TASK BRIEF. Using the records below, output the stretch that opens with the line containing "Requests to find" and closes with the line containing "Thank you kindly.", exactly and including both lines, with nothing more.

EXERCISE MATERIAL.
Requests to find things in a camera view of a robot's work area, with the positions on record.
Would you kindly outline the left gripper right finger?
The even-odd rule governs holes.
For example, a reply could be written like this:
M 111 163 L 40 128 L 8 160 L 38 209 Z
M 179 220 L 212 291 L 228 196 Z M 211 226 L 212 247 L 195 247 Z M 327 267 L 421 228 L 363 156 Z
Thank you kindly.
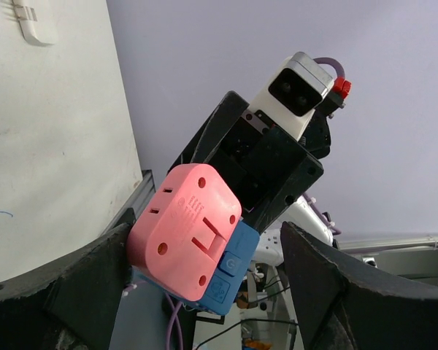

--

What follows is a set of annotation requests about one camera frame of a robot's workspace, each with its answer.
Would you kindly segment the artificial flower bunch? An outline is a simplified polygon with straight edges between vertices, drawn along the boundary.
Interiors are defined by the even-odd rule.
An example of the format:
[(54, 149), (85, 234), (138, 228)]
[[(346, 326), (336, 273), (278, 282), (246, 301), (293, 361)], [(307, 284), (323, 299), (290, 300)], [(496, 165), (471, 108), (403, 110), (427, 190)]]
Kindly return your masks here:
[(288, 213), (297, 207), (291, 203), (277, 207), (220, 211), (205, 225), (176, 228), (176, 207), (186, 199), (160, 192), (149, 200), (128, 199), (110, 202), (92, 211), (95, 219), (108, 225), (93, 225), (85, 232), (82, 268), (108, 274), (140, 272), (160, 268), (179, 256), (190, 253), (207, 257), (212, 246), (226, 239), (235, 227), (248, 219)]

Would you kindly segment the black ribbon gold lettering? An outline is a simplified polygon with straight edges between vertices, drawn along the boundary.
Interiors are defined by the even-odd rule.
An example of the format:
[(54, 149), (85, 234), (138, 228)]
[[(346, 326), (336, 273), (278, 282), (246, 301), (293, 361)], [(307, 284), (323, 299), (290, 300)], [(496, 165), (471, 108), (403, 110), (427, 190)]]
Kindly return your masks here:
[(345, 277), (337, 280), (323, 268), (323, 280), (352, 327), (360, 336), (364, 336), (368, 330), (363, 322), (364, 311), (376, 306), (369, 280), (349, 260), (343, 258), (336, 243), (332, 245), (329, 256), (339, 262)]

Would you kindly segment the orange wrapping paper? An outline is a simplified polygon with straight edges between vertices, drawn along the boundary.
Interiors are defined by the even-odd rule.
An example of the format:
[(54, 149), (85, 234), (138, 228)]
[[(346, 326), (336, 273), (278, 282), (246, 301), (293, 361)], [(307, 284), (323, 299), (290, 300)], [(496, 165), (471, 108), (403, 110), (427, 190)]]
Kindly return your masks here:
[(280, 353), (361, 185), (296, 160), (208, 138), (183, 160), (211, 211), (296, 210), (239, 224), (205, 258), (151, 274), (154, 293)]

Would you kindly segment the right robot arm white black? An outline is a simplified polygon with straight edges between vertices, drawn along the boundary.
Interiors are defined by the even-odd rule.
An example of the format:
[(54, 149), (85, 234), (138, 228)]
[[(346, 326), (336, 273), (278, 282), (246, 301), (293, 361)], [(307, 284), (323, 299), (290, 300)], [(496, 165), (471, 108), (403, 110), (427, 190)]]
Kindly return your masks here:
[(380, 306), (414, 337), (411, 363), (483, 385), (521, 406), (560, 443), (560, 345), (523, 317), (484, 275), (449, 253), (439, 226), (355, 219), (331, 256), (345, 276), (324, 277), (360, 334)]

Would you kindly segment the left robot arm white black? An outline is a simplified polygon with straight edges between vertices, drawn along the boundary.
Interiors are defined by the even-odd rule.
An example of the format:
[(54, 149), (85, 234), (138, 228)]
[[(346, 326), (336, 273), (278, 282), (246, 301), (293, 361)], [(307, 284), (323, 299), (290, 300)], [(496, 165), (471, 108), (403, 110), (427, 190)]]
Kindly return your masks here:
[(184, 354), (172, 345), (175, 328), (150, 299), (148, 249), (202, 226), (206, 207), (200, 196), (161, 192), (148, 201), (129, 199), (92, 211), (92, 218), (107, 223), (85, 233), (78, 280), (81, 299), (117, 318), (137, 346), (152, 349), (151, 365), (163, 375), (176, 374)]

ANSWER SECTION.
Requests to find things in a camera view of a robot's work area, with the positions on record.
Would you kindly outline the left gripper right finger?
The even-odd rule governs holes.
For example, a reply could be written like this:
M 111 163 L 40 128 L 8 160 L 38 209 Z
M 179 220 L 212 291 L 228 196 Z M 211 226 L 212 247 L 195 247 Z M 327 267 L 421 228 L 363 156 Z
Thank you kindly.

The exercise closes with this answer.